Ed Smith presenting trophy to Stuyv Pell
It became evident that state funding would not continue and entry fees would no longer cover costs; the Regatta had to explore new forms of financing the growing event, and to do so, they would need someone to dedicate themselves full time to that task. Without a director who could seek sponsorship and long-term funding, the costs would fall to the athletes. For a year, HOCR founder, D'Arcy McMahon served as the first Executive Director, before Smith and Carr recruited Schoch to be the first full-time director in 1991.
Smith and Carr knew Schoch from his year teaching at the Belmont Hill School in 1978-1980, when he rowed at Cambridge Boat Club. So when they saw Schoch at work running the Challenge on the Hudson – a regatta that had been formed to support environmental group Scenic Hudson – and securing IBM as a sponsor, they knew they had found their guy.

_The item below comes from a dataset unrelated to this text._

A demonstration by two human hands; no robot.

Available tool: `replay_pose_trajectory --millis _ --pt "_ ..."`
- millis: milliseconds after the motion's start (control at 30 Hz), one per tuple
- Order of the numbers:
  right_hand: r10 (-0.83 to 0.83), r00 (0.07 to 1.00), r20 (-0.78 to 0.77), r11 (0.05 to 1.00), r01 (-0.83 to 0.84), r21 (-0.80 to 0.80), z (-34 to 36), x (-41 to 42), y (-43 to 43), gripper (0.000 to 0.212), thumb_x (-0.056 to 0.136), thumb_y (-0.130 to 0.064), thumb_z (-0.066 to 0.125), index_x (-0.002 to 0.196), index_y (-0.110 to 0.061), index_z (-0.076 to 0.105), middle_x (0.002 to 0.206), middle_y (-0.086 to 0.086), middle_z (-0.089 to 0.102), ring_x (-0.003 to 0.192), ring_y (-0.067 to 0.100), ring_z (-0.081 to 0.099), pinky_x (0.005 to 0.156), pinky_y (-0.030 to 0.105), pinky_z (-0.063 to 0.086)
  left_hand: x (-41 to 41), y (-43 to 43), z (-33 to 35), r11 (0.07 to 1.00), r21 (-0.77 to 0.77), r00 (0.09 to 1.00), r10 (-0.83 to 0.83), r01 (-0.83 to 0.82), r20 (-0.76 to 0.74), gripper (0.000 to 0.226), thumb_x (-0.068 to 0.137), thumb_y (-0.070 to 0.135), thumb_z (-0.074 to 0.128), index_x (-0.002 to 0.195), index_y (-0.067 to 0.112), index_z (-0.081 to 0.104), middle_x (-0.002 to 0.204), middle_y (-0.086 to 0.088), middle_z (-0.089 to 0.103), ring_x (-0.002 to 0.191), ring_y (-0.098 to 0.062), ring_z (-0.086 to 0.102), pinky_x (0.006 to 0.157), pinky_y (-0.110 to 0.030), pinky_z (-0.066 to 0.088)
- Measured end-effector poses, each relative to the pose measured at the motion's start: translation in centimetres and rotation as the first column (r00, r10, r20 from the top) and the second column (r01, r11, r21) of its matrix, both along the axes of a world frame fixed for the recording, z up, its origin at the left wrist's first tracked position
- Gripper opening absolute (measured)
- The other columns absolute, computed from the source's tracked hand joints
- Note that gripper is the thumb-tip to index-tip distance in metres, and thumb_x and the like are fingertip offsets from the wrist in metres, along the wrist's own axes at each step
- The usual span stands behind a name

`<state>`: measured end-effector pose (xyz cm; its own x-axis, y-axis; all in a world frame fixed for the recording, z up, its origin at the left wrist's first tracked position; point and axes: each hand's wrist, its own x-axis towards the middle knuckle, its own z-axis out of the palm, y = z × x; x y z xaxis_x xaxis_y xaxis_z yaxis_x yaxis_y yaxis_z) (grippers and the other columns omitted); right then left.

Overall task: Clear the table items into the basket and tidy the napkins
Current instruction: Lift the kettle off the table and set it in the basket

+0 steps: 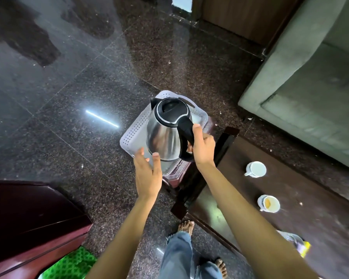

As an oarsman and coach with business acumen, they had found the person they were looking for to fill the role of Executive Director.
Quickly, Smith became a mentor to Schoch, as he began to work with a new group of people and learn the ropes of HOCR and CBC. Together they brainstormed and reached out to potential sponsors, dealt with the aftermath of miscalculations, and planned for the future of HOCR.
"We were like Cheech and Chong - the Fred and Ed show, with Tom [Martin, HOCR Treasurer] right beside us - we were the three musketeers," said Schoch.
The biggest decision they tackled was the addition of a second day to the regatta in 1997. For the first 31 years of HOCR, the racing only took place on Sunday, but after the 1996 regatta was famously cancelled due to the 100 year storm, their hope to add a second day came to fruition.
"After we had the rain [cancellation], we realized we have to mitigate the risk and expense - so Ed and I convinced the Managing Directors to go to two days, but for the first couple years it wasn't even two full days - it was a few hours Saturday morning; over time it grew," said Schoch.
Schoch praised Smith's foresight and ability to make thoughtful, long-term decisions regarding the financial future of the regatta.
"[Smith] looks around the bend. He can forecast what's in the best interest of the regatta. He's not afraid to take a calculated risk. He's a CPA so he doesn't take risks, but he's very forward looking."
Smith is beloved for so much more than his business acumen. His gregariousness and love for rowing is contagious. He cared for the Regatta for so many years not just because he could crunch the numbers, but because he loves racing, rowing, and simply being on the water. On Regatta weekend, when he wasn't in troubleshooting mode, he could always be found on the water – racing, observing, announcing – anything to be part of the action.
"Ed was like the ring master of an eight ring circus. All of which he did with the biggest grin on his face," said Carr. His enthusiasm was infectious and kept volunteers coming back year after year."
The Regatta would not be the event it is today - a festival, reunion, and race of a lifetime all rolled into one - without the influence of the Ed Smith. The moral of the story? Be careful what you volunteer for. It might turn into a lifelong passion.